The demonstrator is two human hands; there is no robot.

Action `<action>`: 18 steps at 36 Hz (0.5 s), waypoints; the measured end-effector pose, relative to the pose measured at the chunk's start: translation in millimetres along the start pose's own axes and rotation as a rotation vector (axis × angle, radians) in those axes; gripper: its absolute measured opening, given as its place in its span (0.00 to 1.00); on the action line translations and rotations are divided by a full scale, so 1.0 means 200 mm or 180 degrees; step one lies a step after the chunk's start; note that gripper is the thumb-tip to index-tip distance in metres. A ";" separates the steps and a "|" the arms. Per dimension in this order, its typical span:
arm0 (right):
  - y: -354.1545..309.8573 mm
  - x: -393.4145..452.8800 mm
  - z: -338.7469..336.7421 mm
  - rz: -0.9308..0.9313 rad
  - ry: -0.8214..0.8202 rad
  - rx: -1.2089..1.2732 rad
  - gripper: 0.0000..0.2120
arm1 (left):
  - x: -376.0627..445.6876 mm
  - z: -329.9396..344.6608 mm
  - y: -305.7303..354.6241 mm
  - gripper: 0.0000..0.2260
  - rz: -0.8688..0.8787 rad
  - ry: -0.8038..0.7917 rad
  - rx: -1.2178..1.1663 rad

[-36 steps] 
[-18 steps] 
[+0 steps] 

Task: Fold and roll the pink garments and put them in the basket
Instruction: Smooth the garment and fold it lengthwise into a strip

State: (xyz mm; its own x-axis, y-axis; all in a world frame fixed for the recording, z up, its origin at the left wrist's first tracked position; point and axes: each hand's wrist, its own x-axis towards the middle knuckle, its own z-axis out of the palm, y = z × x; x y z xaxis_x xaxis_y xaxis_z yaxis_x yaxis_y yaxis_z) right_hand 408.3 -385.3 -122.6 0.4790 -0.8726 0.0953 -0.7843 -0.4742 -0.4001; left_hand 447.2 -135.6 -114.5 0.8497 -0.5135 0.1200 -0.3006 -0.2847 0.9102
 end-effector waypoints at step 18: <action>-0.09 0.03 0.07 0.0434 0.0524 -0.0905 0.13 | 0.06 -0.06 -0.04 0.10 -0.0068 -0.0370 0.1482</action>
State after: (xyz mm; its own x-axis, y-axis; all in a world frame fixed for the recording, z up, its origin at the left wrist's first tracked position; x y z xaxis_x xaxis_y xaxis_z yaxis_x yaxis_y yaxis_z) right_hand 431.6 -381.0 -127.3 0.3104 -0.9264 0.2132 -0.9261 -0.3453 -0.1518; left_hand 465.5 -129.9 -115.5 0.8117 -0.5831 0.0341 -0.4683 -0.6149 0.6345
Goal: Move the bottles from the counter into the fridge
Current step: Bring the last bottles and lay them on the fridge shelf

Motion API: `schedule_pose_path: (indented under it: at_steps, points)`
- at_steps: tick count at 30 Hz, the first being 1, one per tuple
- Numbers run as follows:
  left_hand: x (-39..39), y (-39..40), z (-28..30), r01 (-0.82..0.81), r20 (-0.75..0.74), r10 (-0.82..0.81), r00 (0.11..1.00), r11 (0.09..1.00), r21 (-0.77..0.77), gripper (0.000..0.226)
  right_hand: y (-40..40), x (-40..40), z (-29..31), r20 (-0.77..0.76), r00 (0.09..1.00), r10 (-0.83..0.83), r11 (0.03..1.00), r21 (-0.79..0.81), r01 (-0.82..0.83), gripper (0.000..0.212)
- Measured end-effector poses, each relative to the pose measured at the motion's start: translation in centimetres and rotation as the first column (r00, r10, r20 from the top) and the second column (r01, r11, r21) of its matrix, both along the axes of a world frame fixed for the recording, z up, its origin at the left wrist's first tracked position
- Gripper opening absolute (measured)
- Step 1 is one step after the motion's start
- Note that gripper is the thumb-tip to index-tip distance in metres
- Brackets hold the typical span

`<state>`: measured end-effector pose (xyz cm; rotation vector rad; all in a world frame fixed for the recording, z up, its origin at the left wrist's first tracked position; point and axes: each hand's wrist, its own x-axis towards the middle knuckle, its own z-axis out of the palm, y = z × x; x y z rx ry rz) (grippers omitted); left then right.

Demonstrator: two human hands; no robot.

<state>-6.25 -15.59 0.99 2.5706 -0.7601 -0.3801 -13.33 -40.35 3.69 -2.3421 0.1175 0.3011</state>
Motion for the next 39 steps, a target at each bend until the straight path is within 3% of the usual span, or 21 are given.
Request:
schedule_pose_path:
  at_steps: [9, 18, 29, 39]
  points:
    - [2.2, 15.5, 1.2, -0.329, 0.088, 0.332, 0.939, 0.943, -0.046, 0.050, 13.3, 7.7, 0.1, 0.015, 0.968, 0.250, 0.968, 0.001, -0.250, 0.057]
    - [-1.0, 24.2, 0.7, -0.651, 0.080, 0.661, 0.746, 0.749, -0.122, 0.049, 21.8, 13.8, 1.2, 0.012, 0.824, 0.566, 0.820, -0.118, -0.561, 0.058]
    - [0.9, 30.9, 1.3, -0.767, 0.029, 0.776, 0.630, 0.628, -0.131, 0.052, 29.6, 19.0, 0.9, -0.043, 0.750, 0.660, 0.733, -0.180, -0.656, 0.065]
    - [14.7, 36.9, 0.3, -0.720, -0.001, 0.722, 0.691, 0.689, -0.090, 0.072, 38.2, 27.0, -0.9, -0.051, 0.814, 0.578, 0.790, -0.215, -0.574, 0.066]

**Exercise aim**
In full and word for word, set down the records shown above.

**Answer**
The demonstrator is two human hands; there is no robot.

Action `<action>`: 18 steps at 36 Hz (0.5 s), waypoints; the measured end-effector pose, relative to the pose measured at the chunk's start: translation in millimetres along the start pose's own axes and rotation as a rotation vector (axis × angle, radians) in those axes; gripper: its absolute measured opening, given as its place in its span (0.00 to 1.00); on the action line translations and rotations are divided by a full scale, so 1.0 means 200 mm or 180 degrees; step one lies a step after the chunk's start; note that gripper is the thumb-tip to index-tip distance in metres. A ";" separates the steps and a "|" the arms. Per dimension in this order, its typical span:
arm0 (right):
  - y: -354.1545..309.8573 mm
  - x: -393.4145..452.8800 mm
  - z: -338.7469..336.7421 mm
  - rz: -0.9308..0.9313 rad
  - ry: -0.8214..0.8202 rad
  - rx: -1.2089..1.2732 rad
  - gripper: 0.0000..0.2120
arm1 (left):
  - x: -376.0627..445.6876 mm
  - z: -329.9396..344.6608 mm
  - y: -305.7303..354.6241 mm
  - gripper: 0.0000..0.2260
  - rz: -0.8688..0.8787 rad
  - ry: -0.8038..0.7917 rad
  - rx: -1.2178..1.1663 rad

[-36 steps] 
[-18 steps] 
[+0 steps] 

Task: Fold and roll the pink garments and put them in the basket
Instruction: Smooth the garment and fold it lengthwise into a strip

State: (xyz mm; its own x-axis, y-axis; all in a world frame fixed for the recording, z up, its origin at the left wrist's first tracked position; point and axes: each hand's wrist, its own x-axis towards the middle knuckle, its own z-axis out of the palm, y = z × x; x y z xaxis_x xaxis_y xaxis_z yaxis_x yaxis_y yaxis_z) right_hand 408.3 -385.3 -122.6 0.4790 -0.8726 0.0953 -0.7843 -0.4742 -0.4001; left_hand 447.2 -135.6 -114.5 0.8497 -0.5135 0.1200 -0.3006 -0.2847 0.9102
 end-effector waypoints at step 18: <action>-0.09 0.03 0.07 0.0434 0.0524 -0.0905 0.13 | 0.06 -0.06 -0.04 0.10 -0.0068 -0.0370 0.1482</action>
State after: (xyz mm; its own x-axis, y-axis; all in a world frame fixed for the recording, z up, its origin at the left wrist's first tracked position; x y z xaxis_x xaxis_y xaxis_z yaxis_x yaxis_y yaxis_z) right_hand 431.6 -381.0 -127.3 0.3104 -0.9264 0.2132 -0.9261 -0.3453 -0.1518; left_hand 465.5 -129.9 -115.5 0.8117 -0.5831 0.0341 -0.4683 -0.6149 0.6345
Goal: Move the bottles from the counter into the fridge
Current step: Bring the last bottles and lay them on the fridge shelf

Motion API: `schedule_pose_path: (indented under it: at_steps, points)`
- at_steps: tick count at 30 Hz, the first being 1, one per tuple
- Numbers run as follows:
  left_hand: x (-39..39), y (-39..40), z (-28..30), r01 (-0.82..0.81), r20 (-0.75..0.74), r10 (-0.82..0.81), r00 (0.11..1.00), r11 (0.09..1.00), r21 (-0.77..0.77), gripper (0.000..0.226)
  right_hand: y (-40..40), x (-40..40), z (-29..31), r20 (-0.77..0.76), r00 (0.09..1.00), r10 (-0.83..0.83), r11 (0.03..1.00), r21 (-0.79..0.81), r01 (-0.82..0.83), gripper (0.000..0.212)
- Measured end-effector poses, each relative to the pose measured at the motion's start: translation in centimetres and rotation as the first column (r00, r10, r20 from the top) and the second column (r01, r11, r21) of its matrix, both along the axes of a world frame fixed for the recording, z up, its origin at the left wrist's first tracked position
- Gripper opening absolute (measured)
- Step 1 is one step after the motion's start
- Note that gripper is the thumb-tip to index-tip distance in metres
- Brackets hold the typical span

`<state>`: measured end-effector pose (xyz cm; rotation vector rad; all in a world frame fixed for the recording, z up, its origin at the left wrist's first tracked position; point and axes: each hand's wrist, its own x-axis towards the middle knuckle, its own z-axis out of the palm, y = z × x; x y z rx ry rz) (grippers omitted); left then right.

Demonstrator: two human hands; no robot.

<state>-6.25 -15.59 0.99 2.5706 -0.7601 -0.3801 -13.33 -40.35 3.69 -2.3421 0.1175 0.3011</state>
Motion for the next 39 steps, a target at each bend until the straight path is within 3% of the usual span, or 21 are given.
Request:
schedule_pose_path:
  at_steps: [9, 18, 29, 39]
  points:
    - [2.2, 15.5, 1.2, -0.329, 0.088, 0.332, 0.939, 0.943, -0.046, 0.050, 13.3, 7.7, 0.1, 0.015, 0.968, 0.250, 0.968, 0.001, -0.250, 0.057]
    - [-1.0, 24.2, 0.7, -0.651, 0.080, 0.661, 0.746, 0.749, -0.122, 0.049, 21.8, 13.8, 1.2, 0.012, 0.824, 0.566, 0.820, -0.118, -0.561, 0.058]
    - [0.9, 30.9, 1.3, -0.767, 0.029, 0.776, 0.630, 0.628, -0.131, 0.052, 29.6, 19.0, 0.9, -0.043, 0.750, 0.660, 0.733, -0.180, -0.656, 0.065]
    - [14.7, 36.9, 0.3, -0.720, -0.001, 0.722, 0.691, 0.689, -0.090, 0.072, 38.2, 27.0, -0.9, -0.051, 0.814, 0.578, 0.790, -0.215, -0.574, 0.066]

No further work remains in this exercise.